*PROMPT:*
Both the line containing "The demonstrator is" and the line containing "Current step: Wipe" belong to the span. Output exactly that span from the listing below, and nothing outside it.

*DATASET EXCERPT:*
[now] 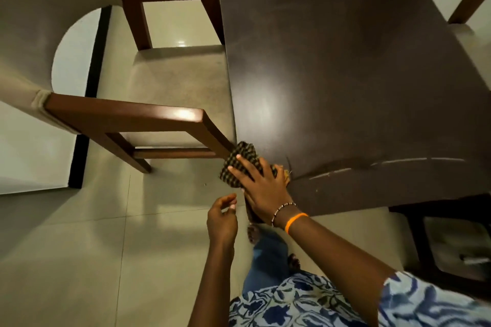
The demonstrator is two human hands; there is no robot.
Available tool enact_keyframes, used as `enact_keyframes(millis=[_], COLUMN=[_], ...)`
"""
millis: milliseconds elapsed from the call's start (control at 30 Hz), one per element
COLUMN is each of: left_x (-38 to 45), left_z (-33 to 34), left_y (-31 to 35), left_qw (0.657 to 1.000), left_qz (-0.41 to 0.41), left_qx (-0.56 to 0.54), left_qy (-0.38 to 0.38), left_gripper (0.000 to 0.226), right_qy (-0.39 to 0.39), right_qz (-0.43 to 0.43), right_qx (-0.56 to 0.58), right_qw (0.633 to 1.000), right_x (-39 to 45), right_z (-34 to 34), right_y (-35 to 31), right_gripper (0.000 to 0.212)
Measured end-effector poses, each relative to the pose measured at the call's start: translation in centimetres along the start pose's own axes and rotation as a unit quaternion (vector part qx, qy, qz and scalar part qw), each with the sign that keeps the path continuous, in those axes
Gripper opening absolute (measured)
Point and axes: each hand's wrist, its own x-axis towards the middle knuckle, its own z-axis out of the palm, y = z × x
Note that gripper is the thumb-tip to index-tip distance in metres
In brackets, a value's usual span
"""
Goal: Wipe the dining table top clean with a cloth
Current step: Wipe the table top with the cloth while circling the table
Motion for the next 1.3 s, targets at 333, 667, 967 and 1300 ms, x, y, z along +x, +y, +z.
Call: enact_keyframes(millis=[333,667,967,1300], left_x=[-4.2,-3.9,-3.5,-3.4], left_z=[-0.1,1.2,1.3,0.7], left_y=[-3.5,-3.4,-3.7,-2.6], left_qw=[0.999,0.986,0.990,0.963], left_qz=[-0.001,0.075,0.085,0.133], left_qx=[0.037,0.147,0.104,0.229], left_qy=[0.015,0.041,0.038,0.047], left_gripper=[0.025,0.022,0.018,0.027], right_qy=[0.063,0.150,0.145,0.053], right_qz=[-0.054,0.226,0.388,-0.010], right_qx=[-0.059,-0.057,0.050,0.009], right_qw=[0.995,0.961,0.909,0.999], right_x=[-8.8,-14.6,-10.9,-7.4], right_z=[1.3,-0.9,0.1,1.8], right_y=[-0.4,13.6,7.5,1.9], right_gripper=[0.060,0.055,0.057,0.055])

*ANSWER TO THE EXERCISE:*
The demonstrator is two human hands; there is no robot.
Available tool enact_keyframes, used as `enact_keyframes(millis=[_], COLUMN=[_], ...)`
"""
millis: milliseconds elapsed from the call's start (control at 30 Hz), one per element
COLUMN is each of: left_x (-38 to 45), left_z (-33 to 34), left_y (-31 to 35), left_qw (0.657 to 1.000), left_qz (-0.41 to 0.41), left_qx (-0.56 to 0.54), left_qy (-0.38 to 0.38), left_gripper (0.000 to 0.226), right_qy (-0.39 to 0.39), right_qz (-0.43 to 0.43), right_qx (-0.56 to 0.58), right_qw (0.633 to 1.000), right_x (-39 to 45), right_z (-34 to 34), right_y (-35 to 31), right_gripper (0.000 to 0.212)
Measured end-effector poses, each relative to the pose measured at the call's start: translation in centimetres along the start pose's own axes and rotation as a unit quaternion (vector part qx, qy, qz and scalar part qw), each with the sign that keeps the path continuous, in those axes
Gripper opening absolute (measured)
Point and axes: each hand's wrist, its own x-axis towards the middle knuckle, its own z-axis out of the palm, y = z × x
Note that gripper is the thumb-tip to index-tip distance in metres
In brackets, a value's usual span
"""
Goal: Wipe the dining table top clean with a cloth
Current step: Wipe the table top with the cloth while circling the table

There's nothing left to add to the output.